Divisi audit delivery dari perusahaan makanan kemasan yang Talia duduki memang diharuskan untuk tetap memiliki performa yang sangat baik. Kalau bisa. Tapi manajer audit delivery mereka mencoba untuk menciptakan lingkungan kerja yang sehat sehingga standar performa diturunkan menjadi 89%, tidak perlu mengharuskan setiap karyawannya kejar target diatas itu. Tapi kalau bisa, akan lebih bagus. Makanya, penurunan performa 3% bagi perusahaan sudah lampu kuning. Tinggal menghitung hari saja hingga Talia mendapatkan SP.
Perusahaan tempat Talia bekerja adalah perusahaan grup F&B yang menciptakan ratusan merk makanan dan minuman dengan berbagai pangsa pasar. Kalau orang awam, tidak akan menyangka bahwa merk terjangkau dan merk prestisius yang biasa mereka lihat di pasar/mall/supermarket atau retail lainnya merupakan diferensiasi produk dari perusahaan yang sama.
"We got you, Tal. Ini bukan endingnya kok. Kebetulan lu lagi ada di bad moment aja. It's not the bad life. Ok?" Dharma ikut menyemangati.
"Thanks guys. Those are really meant for me. Hmm.. Gua ke toilet dulu, ya?" Talia berpamitan dan bergegas menuju toilet.
Belum sempat sekujur urat nadi Talia rileks, ia malah berpapasan lagi dengan Teza saat hendak ke toilet yang sialnya saat itu Teza baru keluar dari toilet pria dan Talia hendak masuk toilet wanita disampingnya sehingga tidak ada alasan bagi Talia untuk pura-pura tidak melihat Teza disana.
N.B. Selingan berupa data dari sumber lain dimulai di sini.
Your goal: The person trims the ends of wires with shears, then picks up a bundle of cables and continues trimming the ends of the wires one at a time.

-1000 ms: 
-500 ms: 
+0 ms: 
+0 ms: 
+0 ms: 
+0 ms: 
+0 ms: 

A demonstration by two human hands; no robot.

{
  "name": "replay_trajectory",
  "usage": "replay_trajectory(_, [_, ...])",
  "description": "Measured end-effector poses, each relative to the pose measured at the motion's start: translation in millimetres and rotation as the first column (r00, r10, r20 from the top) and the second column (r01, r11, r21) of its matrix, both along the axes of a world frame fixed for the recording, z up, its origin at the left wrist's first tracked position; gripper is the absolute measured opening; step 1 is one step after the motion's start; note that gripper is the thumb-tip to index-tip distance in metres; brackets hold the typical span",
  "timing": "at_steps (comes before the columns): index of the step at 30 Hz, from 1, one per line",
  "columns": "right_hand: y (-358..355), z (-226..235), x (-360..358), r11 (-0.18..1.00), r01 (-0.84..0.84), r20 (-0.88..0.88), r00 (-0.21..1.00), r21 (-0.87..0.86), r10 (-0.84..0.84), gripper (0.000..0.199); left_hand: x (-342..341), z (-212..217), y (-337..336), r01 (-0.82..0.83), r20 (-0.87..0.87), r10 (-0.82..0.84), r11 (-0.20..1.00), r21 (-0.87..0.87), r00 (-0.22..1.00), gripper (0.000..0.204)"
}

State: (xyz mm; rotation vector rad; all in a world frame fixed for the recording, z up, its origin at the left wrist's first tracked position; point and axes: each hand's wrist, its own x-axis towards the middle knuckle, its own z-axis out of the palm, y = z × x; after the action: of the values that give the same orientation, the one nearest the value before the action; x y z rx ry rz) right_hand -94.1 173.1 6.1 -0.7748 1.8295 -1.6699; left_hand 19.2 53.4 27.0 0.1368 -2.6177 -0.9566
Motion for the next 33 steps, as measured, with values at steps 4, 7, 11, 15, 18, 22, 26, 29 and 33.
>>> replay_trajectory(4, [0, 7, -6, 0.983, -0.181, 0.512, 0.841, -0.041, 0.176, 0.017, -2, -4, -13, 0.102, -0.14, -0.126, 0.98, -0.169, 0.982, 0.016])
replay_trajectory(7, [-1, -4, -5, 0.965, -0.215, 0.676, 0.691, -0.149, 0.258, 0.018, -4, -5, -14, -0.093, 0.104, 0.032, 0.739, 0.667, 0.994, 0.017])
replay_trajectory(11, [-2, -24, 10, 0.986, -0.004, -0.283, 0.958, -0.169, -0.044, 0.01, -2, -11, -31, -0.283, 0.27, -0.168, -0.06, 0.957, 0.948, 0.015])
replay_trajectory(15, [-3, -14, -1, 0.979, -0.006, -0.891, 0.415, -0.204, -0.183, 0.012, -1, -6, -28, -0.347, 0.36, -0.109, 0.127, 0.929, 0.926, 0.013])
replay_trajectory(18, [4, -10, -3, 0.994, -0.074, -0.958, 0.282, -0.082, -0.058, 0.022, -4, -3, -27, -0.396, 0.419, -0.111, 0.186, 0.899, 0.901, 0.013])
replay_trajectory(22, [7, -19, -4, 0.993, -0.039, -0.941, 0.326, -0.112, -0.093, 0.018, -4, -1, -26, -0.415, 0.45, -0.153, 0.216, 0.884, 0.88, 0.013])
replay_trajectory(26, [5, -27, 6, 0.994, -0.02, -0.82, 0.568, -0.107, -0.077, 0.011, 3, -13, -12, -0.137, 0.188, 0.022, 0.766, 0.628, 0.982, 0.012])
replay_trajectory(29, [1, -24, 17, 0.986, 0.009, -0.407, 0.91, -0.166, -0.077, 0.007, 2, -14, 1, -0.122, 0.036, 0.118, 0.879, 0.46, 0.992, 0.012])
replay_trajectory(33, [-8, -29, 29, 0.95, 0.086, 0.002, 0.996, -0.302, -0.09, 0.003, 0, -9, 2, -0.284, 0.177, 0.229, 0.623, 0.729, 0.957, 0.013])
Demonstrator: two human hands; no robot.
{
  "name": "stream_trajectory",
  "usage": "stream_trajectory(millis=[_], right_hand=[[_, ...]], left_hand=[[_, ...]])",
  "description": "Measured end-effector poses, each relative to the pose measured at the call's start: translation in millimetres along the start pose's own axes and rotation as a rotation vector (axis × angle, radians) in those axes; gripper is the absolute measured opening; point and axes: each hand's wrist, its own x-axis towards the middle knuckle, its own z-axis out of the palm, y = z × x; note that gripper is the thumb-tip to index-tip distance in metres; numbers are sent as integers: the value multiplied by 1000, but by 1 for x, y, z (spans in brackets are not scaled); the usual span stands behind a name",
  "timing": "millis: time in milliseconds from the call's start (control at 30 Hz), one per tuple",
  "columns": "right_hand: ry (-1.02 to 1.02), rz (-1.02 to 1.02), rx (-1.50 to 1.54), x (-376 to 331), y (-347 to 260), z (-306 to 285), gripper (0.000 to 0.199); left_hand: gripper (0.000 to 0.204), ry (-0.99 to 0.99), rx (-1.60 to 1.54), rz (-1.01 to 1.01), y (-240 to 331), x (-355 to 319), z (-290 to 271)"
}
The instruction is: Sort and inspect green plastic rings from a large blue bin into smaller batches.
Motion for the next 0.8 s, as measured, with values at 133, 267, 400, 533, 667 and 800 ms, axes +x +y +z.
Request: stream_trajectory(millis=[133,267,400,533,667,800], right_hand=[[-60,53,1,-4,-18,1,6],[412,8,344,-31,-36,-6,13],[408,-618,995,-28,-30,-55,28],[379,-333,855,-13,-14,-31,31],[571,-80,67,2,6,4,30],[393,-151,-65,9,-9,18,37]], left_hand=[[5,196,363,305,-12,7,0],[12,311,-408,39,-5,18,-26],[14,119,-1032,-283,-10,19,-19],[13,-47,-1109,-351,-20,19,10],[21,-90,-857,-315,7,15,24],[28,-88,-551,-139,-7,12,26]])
Lagi, Talia mengulang sapaannya seperti tadi di cafeteria. Minus panggilan nama sehingga Talia hanya melakukan gesture saja.
"Talia?" Panggil Teza sebelum perempuan itu masuk toilet.
Untuk sepersekian detik, tubuh Talia seakan membeku. "Ya Pak?" Akhirnya Talia memaksakan diri menjawab.
"This too shall pass."
Talia nyaris bingung harus menjawab apa. Dirinya sangat lelah psikis hari ini. Untuk duduk di meja kerjanya sendiri saja dia merasa enggan. "Terimakasih." Dan Talia segera masuk ke toilet tanpa mau berlama-lama.
Tidak jarang Talia menangis ketika pulang kerja. Dirinya merasa bahwa hidup begitu melelahkan entah mengapa. Apakah karena ia baru merasakan tahap dewasa yang sebenarnya? Intinya Talia sudah tidak suka dengan kenyataan bahwa masa depan ada di tangannya sendiri. Karena itu berarti apapun yang Talia lakukan, ia sudah akan mempertanggungjawabkan semuanya sendiri. Bahkan untuk urusan dapurnya. Bahkan saat Talia merasa ia sudah tidak mau bekerja. Bahkan saat Talia sedang tidak ingin bangun dari ranjangnya. Semua itu akan berdampak dalam hidupnya.
Bahkan Talia pikir ia nyaris lupa akan bagaimana rasanya menjadi anak yang masih semuanya ditanggung orang tua.
Kaki yang lunglai mencoba bertahan membawa tubuh Talia sendiri untuk pulang. Ia tidak ingin ke rumah dan bertemu orang tuanya dengan beban psikis sangat berat hari ini. Ia hanya ingin tidur hingga besok oagi sehingga Talia memutuskan untuk ke kos barunya. Tempat dimana tanpa seorangpun tahu bahwa Talia menyewanya. Kecuali Bara. Dan Talia harap, Bara sedang ada di tempatnya sendiri hari ini.